● **EXERCISE REQUIREMENTS**
Nothing but the lines from the one with "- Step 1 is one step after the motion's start" down to the one with "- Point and" should be returned, exactly and with both ends included, from the material below.

● **DATA SUPPLIED**
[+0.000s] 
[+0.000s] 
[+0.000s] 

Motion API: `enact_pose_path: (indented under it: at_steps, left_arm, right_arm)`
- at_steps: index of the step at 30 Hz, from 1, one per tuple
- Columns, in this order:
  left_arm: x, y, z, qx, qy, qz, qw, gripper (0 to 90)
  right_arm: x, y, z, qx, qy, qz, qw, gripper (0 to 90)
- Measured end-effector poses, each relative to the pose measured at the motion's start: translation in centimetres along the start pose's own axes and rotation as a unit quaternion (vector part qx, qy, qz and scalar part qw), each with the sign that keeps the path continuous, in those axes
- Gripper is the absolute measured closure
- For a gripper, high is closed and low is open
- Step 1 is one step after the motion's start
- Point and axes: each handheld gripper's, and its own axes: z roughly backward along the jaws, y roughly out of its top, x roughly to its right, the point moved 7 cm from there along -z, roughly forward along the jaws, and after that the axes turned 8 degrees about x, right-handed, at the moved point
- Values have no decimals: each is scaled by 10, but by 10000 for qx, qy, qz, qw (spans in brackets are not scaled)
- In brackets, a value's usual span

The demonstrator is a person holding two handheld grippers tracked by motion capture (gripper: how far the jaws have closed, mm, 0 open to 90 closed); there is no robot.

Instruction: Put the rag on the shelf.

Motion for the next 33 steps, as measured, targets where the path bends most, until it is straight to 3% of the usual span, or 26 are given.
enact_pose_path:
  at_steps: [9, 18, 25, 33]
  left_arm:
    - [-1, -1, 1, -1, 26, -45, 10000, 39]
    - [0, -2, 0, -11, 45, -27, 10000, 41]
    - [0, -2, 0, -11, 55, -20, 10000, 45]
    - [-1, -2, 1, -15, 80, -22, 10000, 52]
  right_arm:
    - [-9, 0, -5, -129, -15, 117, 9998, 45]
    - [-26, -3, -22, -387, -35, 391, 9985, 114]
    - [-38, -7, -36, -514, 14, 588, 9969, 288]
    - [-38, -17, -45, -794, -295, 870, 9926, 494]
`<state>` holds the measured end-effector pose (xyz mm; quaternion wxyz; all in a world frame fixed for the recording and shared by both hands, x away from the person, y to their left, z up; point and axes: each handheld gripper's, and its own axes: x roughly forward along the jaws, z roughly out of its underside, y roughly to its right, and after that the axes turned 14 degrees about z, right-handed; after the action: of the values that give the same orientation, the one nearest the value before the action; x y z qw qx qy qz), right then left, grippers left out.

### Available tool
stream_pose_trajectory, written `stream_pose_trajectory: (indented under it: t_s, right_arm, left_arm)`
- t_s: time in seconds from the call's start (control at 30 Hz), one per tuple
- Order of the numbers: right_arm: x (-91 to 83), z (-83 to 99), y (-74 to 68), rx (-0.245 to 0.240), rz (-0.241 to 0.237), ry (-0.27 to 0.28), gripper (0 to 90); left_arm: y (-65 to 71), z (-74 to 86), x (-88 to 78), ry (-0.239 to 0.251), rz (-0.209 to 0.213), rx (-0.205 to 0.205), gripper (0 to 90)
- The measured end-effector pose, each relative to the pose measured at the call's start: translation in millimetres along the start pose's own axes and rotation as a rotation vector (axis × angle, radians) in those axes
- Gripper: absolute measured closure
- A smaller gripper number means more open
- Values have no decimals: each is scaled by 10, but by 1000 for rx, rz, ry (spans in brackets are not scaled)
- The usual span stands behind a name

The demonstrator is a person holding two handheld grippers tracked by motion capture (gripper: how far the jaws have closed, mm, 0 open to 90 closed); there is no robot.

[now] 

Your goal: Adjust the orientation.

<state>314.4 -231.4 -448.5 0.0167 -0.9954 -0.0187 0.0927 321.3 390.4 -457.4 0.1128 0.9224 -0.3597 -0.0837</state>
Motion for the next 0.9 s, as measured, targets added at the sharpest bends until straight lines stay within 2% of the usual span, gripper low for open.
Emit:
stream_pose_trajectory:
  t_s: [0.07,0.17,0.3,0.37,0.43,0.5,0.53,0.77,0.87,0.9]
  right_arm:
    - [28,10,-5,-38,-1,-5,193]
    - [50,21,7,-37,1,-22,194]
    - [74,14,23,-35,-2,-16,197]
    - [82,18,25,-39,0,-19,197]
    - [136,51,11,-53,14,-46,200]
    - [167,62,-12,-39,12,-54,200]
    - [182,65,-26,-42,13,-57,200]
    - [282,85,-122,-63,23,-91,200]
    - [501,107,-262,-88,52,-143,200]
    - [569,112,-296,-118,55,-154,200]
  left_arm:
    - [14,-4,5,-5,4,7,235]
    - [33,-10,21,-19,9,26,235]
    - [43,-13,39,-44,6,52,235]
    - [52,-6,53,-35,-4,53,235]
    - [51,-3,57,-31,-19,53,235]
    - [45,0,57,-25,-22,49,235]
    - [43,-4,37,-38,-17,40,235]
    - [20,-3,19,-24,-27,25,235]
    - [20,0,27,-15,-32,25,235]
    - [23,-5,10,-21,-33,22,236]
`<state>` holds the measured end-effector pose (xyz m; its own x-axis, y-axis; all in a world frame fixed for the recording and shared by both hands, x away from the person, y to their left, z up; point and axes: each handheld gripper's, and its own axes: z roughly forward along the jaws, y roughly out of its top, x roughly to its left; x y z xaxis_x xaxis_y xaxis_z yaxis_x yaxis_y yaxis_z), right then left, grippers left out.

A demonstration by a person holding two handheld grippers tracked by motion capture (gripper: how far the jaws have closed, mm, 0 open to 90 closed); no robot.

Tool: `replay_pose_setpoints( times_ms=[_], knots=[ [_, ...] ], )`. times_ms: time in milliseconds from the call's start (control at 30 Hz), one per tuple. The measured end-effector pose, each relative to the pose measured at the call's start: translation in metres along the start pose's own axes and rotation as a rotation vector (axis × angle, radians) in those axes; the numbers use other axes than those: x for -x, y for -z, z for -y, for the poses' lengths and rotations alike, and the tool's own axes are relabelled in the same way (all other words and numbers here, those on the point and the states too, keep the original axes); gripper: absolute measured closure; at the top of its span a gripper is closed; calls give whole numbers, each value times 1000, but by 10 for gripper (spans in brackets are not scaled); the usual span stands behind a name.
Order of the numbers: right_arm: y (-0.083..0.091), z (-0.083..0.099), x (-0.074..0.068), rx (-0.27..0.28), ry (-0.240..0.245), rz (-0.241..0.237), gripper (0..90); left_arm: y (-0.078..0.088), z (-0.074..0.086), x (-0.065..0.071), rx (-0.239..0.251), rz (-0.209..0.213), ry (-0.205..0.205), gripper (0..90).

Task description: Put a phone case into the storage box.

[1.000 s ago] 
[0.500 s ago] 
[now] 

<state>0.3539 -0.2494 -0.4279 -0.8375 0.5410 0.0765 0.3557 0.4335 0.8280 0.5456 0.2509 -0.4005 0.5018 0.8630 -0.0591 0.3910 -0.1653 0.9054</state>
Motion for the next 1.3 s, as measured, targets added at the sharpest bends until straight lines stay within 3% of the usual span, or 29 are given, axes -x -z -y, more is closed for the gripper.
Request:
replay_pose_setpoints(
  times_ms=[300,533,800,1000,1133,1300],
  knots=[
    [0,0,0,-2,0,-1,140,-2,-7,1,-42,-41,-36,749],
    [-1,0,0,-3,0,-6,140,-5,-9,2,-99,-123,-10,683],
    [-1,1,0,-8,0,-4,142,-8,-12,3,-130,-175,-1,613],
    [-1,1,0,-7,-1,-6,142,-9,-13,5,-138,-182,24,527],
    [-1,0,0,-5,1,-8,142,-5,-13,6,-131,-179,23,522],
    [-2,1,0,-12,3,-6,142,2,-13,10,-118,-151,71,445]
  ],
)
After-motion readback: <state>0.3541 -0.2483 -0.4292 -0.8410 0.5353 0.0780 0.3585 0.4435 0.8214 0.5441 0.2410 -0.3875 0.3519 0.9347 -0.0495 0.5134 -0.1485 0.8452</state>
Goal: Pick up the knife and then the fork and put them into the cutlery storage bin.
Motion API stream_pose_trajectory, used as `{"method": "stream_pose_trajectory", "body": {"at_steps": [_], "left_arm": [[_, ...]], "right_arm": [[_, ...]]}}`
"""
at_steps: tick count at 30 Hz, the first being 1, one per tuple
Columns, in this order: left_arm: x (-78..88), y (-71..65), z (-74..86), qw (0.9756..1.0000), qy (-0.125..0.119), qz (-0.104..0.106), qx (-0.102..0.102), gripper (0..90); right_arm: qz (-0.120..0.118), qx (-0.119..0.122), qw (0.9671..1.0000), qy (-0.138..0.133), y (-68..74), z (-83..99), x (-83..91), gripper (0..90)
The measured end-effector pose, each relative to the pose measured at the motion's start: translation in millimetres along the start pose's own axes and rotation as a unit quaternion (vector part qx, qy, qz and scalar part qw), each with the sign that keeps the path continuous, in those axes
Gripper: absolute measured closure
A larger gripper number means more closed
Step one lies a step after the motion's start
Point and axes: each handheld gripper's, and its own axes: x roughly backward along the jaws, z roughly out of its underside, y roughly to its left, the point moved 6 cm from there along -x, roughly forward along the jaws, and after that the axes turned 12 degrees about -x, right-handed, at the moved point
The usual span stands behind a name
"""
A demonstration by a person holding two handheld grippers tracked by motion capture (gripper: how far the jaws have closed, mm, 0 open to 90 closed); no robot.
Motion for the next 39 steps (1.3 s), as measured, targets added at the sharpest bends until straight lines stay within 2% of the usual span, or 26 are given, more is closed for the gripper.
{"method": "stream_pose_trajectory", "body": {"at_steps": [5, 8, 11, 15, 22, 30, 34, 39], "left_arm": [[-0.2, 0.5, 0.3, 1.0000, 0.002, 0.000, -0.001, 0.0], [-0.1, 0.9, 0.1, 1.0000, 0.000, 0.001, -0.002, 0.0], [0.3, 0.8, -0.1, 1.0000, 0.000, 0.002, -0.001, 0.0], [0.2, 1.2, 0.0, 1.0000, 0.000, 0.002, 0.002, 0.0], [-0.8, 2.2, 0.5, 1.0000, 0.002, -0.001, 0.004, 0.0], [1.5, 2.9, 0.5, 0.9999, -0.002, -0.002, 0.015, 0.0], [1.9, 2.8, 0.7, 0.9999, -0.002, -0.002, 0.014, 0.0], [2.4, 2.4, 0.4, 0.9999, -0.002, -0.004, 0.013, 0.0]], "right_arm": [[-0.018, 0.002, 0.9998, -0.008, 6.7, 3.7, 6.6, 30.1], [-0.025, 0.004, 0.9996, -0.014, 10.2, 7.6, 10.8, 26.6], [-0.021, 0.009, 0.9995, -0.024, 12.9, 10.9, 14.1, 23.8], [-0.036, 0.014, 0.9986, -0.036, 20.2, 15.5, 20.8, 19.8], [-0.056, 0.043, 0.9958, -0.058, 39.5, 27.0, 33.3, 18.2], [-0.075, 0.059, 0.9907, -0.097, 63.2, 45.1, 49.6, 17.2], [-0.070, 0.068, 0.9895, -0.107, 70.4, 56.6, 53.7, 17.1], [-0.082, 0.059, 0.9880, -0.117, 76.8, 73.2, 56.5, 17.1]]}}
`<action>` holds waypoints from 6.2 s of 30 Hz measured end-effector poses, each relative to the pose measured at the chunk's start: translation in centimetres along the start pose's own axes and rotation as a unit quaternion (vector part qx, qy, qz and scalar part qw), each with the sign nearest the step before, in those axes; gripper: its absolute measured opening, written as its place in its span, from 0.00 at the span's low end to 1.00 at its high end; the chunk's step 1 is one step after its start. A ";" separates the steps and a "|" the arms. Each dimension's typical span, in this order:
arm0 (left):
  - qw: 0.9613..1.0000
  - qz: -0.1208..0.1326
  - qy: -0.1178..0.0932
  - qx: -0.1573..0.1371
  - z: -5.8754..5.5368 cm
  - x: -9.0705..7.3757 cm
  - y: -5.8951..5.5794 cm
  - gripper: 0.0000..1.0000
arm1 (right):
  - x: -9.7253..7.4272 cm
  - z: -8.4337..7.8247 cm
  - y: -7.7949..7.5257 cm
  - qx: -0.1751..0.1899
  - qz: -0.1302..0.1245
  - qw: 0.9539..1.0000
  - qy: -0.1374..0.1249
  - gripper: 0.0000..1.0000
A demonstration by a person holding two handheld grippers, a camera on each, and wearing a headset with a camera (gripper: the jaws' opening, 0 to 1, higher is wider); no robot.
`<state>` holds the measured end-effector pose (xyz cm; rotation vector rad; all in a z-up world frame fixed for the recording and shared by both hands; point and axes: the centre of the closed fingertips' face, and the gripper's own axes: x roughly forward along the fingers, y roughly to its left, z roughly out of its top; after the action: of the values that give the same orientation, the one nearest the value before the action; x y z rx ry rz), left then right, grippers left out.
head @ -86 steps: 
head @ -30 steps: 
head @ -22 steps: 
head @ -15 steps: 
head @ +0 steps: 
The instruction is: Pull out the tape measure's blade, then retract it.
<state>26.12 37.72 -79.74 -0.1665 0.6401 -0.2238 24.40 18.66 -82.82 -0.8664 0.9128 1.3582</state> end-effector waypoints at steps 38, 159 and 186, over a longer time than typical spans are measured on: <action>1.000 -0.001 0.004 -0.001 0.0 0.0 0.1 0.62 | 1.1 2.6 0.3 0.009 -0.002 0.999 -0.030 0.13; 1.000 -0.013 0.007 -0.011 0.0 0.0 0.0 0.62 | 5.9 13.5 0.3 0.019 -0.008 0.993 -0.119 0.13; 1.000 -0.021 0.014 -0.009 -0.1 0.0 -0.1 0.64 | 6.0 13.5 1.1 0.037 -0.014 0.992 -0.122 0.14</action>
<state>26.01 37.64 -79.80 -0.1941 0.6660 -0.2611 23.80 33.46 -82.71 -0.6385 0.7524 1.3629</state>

● **PROBLEM SOLUTION**
- Step 1 is one step after the motion's start
- Point and axes: each handheld gripper's, and its own axes: z roughly backward along the jaws, y roughly out of its top, x roughly to its right, the point moved 7 cm from there along -z, roughly forward along the jaws, and after that the axes turned 8 degrees about x, right-handed, at the moved point

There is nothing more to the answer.